Если парни всего мира... | страница 80



5 часов 23 минуты (по Гринвичу) в Берлине

Призыв был пойман радиостанцией особого назначения Советской Армии в Берлине. Помещение обставлено просто, без претензии. На стене портреты советских руководителей. Русский офицер, сидящий у радиоприемника, быстро набрасывает несколько строк на листке бумаги.

Вызывает дежурного, передает ему пакет:

— Начальнику базы.

Солдат отдает честь и выходит. Офицер в раздумье вертит карандаш в руках, потом машинально что-то чертит. Рисует он плохо, набросок по-детски наивен: корабль, вокруг которого расходятся неровные круги — волны, над ними самолет, который доставляет сыворотку.

В дверях появляется солдат.

— Товарищ лейтенант. — Офицер от неожиданности вздрагивает. — Разрешите передать пакет связному самокатчику, или можно подождать до завтра?

— Отправить немедленно.

Рука офицера тянется к бумаге с рисунком, мнет ее, скатывает в комок. Он отсылает вестового, резко выговаривая:

— В следующий раз, прежде чем войти, постучите.

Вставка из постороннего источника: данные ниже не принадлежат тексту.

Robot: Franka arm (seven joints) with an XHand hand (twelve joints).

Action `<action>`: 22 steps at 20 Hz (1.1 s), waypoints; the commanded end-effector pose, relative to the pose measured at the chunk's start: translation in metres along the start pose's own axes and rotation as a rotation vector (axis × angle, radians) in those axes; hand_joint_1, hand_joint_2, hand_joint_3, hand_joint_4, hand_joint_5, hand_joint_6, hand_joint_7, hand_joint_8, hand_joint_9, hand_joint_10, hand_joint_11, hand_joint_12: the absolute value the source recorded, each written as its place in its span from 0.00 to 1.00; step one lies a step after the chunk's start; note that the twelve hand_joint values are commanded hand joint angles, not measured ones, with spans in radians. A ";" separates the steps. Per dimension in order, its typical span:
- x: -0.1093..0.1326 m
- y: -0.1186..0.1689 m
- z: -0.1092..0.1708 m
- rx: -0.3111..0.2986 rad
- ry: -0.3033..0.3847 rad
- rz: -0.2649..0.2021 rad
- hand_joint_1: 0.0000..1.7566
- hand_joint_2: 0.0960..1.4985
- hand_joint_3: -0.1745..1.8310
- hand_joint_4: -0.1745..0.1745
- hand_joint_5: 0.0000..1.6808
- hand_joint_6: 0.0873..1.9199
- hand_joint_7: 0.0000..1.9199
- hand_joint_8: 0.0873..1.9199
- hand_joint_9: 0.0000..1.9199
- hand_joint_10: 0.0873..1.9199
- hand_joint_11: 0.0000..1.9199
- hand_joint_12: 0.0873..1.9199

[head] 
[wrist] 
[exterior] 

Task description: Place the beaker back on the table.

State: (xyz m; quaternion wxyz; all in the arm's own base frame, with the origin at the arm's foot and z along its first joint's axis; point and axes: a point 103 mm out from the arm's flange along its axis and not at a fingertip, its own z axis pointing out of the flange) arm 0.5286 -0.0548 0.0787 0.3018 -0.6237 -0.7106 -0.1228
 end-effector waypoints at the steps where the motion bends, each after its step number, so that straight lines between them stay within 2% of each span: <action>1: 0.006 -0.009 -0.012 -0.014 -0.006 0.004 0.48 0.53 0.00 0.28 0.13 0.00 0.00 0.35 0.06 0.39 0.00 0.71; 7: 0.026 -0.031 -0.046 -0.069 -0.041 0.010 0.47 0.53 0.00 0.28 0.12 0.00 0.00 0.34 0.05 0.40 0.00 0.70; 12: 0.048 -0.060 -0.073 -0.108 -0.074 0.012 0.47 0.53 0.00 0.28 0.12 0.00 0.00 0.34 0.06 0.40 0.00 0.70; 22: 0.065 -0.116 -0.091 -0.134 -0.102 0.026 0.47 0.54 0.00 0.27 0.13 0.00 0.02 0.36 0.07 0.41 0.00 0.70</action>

5 часов 30 минут (по Гринвичу)
в Берлине. Темпельхоф

Самолет Беллами опустился на военном аэродроме. Оформление прибытия отняло у летчика несколько драгоценных минут. Беллами со всех ног бежит к залу ожидания пассажиров. Прежде всего бросается в контору Эр Франс. Контора закрыта. Но на аэродроме все кое-что уже слышали об этой истории с медикаментами. Французский летчик стучал во все двери, надеясь найти адресата. Но он никого не нашел, никто не хотел связываться с этим пакетом. Беллами в ярости. Сборище идиотов! Когда он наталкивается наконец на телефониста, который припоминает о телефонном звонке из Парижа, Беллами не выдерживает. Разве тот не мог предупредить товарища, прежде чем спуститься в бар? Как, ему доверяют важное сообщение, а он даже не потрудился передать об этом ни начальнику аэродрома, ни санслужбе, ни экипажу самолета, о прибытии которого его поставили в известность. Молодой заносчивый телефонист, еще совсем недавно с таким удовольствием резко отвечавший анонимным парижским собеседникам, не смеет открыть рта под обрушившимся на него шквалом упреков. Только залившееся краской лицо и шея выдают его волнение. Униженным он себя не чувствует; ошибся, извиняется за промах. В сердце у него закипает ненависть, глухая злоба. В общем, все оккупанты хороши, вполне стоят один другого. Он вспоминает разрушенные дома, улицы, объятые пламенем, насилия над женщинами, разбитую мебель, украденные меха. Когда-нибудь наступит день расплаты: придет час, когда захватчикам заплатят за все и этот тоже получит по заслугам — пинок в живот.